What is the basis of the conversion factor 6.25 in protein determination

Following the nitrogen determination, crude protein content is calculated using a conversion factor. The original, and still frequently used, conversion factor 6.25 is based on an assumption that the general nitrogen content in food proteins is 16% and that all nitrogen in foods is protein-bound.

How is the factor of 6.25 obtained?

6.25, the Flawed Viewpoint The protein content in a foodstuff is estimated by multiplying the nitrogen content by a nitrogen-to-protein conversion factor, usually set at 6.25. This historical factor (dating back to the 19th century) assumes the nitrogen content of proteins to be 16%.
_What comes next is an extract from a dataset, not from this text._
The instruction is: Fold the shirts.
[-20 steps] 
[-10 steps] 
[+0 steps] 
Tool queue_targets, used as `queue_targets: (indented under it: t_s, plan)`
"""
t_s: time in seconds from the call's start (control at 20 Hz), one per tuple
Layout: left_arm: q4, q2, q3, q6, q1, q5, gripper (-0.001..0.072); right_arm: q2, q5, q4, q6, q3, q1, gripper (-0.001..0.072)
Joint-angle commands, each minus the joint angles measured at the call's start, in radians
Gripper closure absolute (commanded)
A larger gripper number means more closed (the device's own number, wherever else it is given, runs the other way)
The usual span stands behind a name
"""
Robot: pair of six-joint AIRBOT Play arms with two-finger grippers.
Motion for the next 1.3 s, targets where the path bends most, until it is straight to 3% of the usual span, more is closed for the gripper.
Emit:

What is protein conversion factor?

nitrogen conversion factor Factor by which nitrogen content of a foodstuff is multiplied to determine the protein content; it depends on the amino acid composition of the protein. … ‘Crude protein’ is defined as N × 6.25.

What is the basis of the conversion factor 6.24 in protein determination?

A value of 6.25 is applied for measuring protein content in most foods and food ingredients, again based on two assumptions: that proteins contain about 16% nitrogen by weight (i.e. of the total mass of a protein, 16% is nitrogen), and that all nitrogen in food is derived from protein.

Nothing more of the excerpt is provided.